Stewart Mandel Trolls NU Fans Again
And We Take the Bait
In the past, Stewart Mandel has seemed to go out of his way to take shots at Nebraska, though he may not cop to it. His most recent remarks were that he was "baffled" as to how Bo Pelini remains the head coach in Lincoln. While he could innocently say, "Hey, I was just answering a question", it's fair to say that Sports Illustrated receives more than eight e-mails about college football every two weeks. So responding to a question about Nebraska or any program is entirely by choice. Is Pelini's employment truly so baffling? Let's take a closer look.
First of all, you could parse the article pushed right in front of Mandel's nose and cited with a link in the question sent to him. Here's the very first line in that article:
Of the 2,053 men who have ever coached major college football, 107 – about 5 percent – had winning percentages of .706 or better through five seasons.

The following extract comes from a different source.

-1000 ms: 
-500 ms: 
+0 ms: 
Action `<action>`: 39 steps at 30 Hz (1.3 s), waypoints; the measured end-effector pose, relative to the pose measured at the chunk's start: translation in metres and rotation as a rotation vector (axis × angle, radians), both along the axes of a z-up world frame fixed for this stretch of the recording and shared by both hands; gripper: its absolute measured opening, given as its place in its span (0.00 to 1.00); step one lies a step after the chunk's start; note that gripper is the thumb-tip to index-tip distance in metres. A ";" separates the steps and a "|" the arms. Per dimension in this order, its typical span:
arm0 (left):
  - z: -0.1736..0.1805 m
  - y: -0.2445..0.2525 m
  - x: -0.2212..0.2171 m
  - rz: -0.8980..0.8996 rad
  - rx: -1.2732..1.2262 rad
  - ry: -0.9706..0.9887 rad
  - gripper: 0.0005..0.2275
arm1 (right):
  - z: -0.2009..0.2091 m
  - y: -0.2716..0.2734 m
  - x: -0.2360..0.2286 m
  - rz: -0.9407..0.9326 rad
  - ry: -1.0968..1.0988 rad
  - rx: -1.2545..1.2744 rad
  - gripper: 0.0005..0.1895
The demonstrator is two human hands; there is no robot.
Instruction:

The article goes on to point out:
Of those 107 coaches, 43 are in the College Football Hall of Fame. Sixty-two worked before World War II. And eight – much less than 1 percent – won nine games in each of their first five seasons as a head coach.
Of those eight, only one inherited a team with a losing record.
His name is Bo Pelini.
With a victory in the coming bowl game, Pelini would become the fifth coach ever to win nine games in each of his first six seasons, joining Osborne, Switzer, Petersen and George Woodruff, who coached Penn in the 1890s.
Fifth. Coach. Ever.
Mandel then chooses to kick sand on the portion about winning nine games in each of your five first seasons. He points out that Osborne and Switzer played fewer games.
However, that fails to address his high winning percentage which is not a function of simply playing more games. Pelini was in the top 5 percent ever. Is it baffling why a school would keep a coach in that kind of elite company?
Do you think we can't kick sand on the other names on the list? Switzer's teams were frequently on probation. Those wins could easily have been vacated by NCAA rule, given how often the man cheated. Woodruff actually coached in more games than Pelini. Four of his first six seasons saw Penn play 15 or 16 games. Was there even a forward pass back then? Osborne and Petersen both inherited programs competing at a very high clip and benefitted from a lot of soft competition. Those guys weren't playing conference championship games, which are known to put a dent in the ol' win percentage. And by the way, didn't Petersen just go 8-5 this season?
Let's also not forget that Pelini had to navigate a conference switch. The Big Ten stacked the deck against Nebraska in their first two seasons of league play with the three toughest cross-division opponents. He also doesn't carry as many scholarships as Switzer and Osborne did. He also can't offer TV games and bowls like they're the rare commodity they once were. Kansas State didn't have top notch facilities back then. The internet wasn't around to allow recruits to scan depth charts for playing time, the way they do now. Let's face it, it's harder to win now than in the 1970's.
Mandel also fails to explain how if winning 9 games is such a layup, why have only five guys ever done it? He may be "baffled" why any school would want one of those five. It would seem more baffling why they would fire one of them though.